Patch non soggetto al problema del rigetto

“Questo studio - evidenzia Zhen Gu, professore assistente presso UNC/NC State department of biomedical engineering, nonché autore senior della ricerca - fornisce una possibile soluzione al problema del rigetto che da tempo affligge gli studi sui trapianti di cellule pancreatiche nei diabetici”. Le cellule beta risiedono normalmente nel pancreas, dove agiscono come le fabbriche che producono insulina naturale del corpo. Le persone sane, producono, conservano e rilasciano l’ormone insulina per controllare i livelli di zucchero che si accumula nel sangue dopo un pasto. Ma nelle persone con diabete, queste cellule sono danneggiate o non in grado di produrre abbastanza insulina per controllare i livelli di zucchero nel sangue.

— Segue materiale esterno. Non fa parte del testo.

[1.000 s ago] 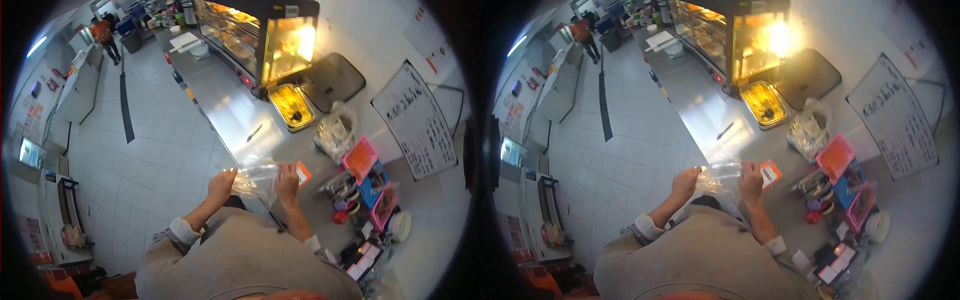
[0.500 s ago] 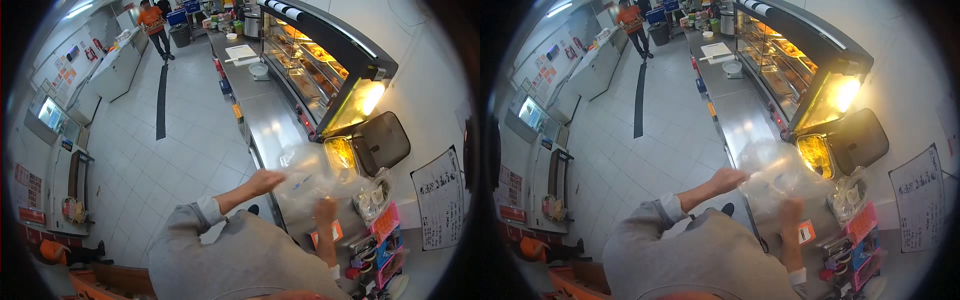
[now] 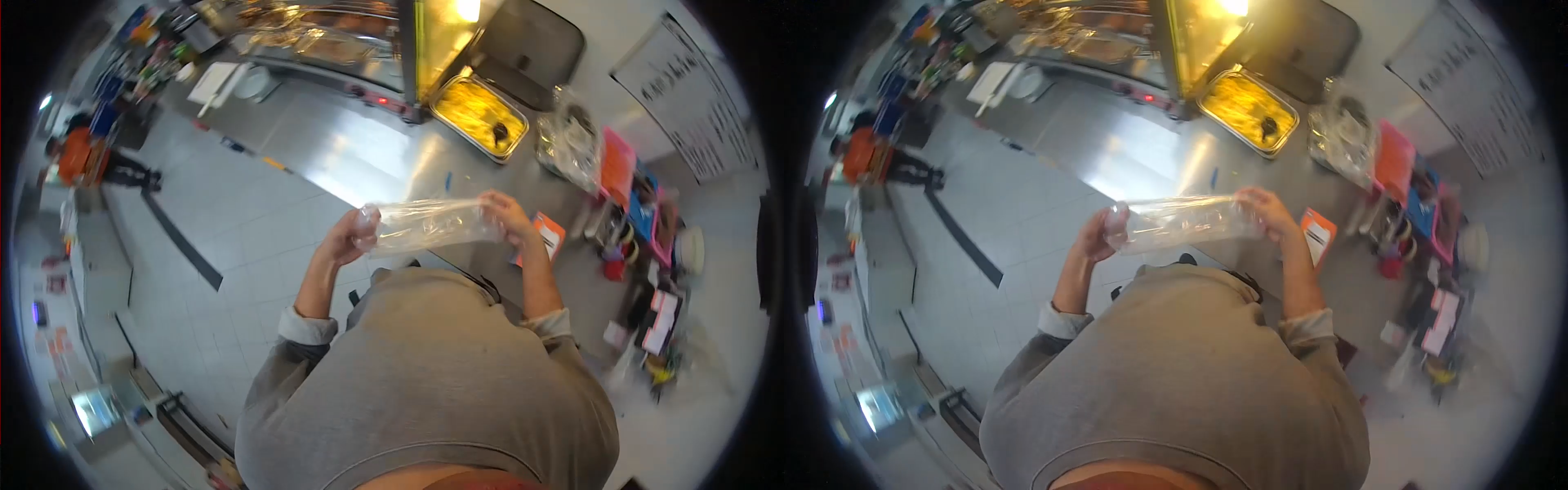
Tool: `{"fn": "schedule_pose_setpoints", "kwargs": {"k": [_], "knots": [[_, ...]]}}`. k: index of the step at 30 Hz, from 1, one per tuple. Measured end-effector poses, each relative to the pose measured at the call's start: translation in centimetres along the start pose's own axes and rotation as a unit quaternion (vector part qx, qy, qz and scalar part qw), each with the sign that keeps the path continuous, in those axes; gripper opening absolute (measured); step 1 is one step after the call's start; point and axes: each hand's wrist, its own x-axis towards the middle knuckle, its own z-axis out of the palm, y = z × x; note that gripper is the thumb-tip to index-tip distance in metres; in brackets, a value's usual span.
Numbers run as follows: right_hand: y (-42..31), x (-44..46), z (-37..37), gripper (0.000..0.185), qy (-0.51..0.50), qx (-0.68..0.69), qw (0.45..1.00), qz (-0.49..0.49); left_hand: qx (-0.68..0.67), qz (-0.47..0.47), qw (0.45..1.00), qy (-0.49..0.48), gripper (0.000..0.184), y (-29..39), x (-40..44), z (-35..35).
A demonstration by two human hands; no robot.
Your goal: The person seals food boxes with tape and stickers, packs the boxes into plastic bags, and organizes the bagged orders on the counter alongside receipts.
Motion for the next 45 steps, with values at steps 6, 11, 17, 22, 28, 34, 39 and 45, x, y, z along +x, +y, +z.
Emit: {"fn": "schedule_pose_setpoints", "kwargs": {"k": [6,11,17,22,28,34,39,45], "knots": [[6.6,-3.7,-6.9,0.08,0.359,-0.289,0.873,-0.162,0.219,-0.041,0.949,0.222,0.026,-1.6,4.2,4.1],[11.9,-3.5,-4.8,0.114,0.649,-0.303,0.673,0.186,0.181,-0.109,0.959,0.19,0.031,-3.8,8.2,5.9],[5.0,-10.5,-3.8,0.107,0.637,-0.404,0.641,-0.138,-0.052,-0.237,0.953,0.182,0.031,-4.6,12.5,12.8],[0.3,-13.9,-0.4,0.096,0.441,-0.395,0.625,-0.508,-0.175,-0.313,0.93,0.088,0.038,-11.0,17.6,14.5],[6.7,-11.0,-3.3,0.098,0.144,-0.457,0.744,-0.466,0.049,-0.294,0.951,-0.082,0.05,-9.9,19.6,11.7],[8.2,-13.1,-7.3,0.094,0.187,-0.71,0.667,-0.123,0.341,-0.226,0.911,0.044,0.045,-18.7,16.3,14.2],[8.6,-13.0,-6.8,0.087,0.125,-0.785,0.592,-0.136,0.382,0.175,0.875,0.239,0.031,-19.3,17.0,16.9],[7.3,-12.1,-7.6,0.08,0.217,-0.794,0.551,-0.138,0.54,0.005,0.837,0.095,0.029,-18.4,12.4,19.9]]}}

I numeri del diabete nel mondo

Il diabete, secondo l’Oms, colpisce circa 387 milioni di persone in tutto il mondo. Più dell’80% delle morti correlate a questa patologia avvengono in paesi a basso e medio reddito. Gli esperti stimano inoltre che i decessi per diabete sono destinati a raddoppiare tra il 2005 e il 2030. I pazienti con diabete di tipo 1 e diabete di tipo 2 avanzato, devono verificare regolarmente i loro livelli di zucchero nel sangue e iniettarsi diverse quantità di insulina, un processo doloroso e spesso impreciso. Iniettarsi una quantità errata di insulina può portare a complicazioni significative, come la cecità, amputazioni degli arti o anche conseguenze più disastrose, come coma diabetico e decesso.

Una soluzione rivoluzionaria

Dal 1970, i ricercatori hanno studiato il trapianto di cellule produttrici di insulina come un trattamento alternativo per il diabete. Il primo trapianto riuscito di cellule beta umane è stato eseguito nel 1990 e da allora centinaia di pazienti diabetici hanno subito la procedura. Tuttavia, solo una piccola parte dei pazienti trattati ha raggiunto normali livelli di zucchero nel sangue. La maggior parte dei trapianti vengono rigettati e molti dei farmaci usati per sopprimere il sistema immunitario finiscono per interferire con l’attività delle cellule beta ed insulina. Più di recente, i ricercatori stanno sperimentando modi diversi per incapsulare cellule beta nelle cellule polimeriche biocompatibili che potrebbero essere impiantate nel corpo. Ora i ricercatori credono che i loro risultati forniscono una prova di principio per un approccio alternativo che potrebbe essere più sicuro e meno ingombrante rispetto alle terapie attuali.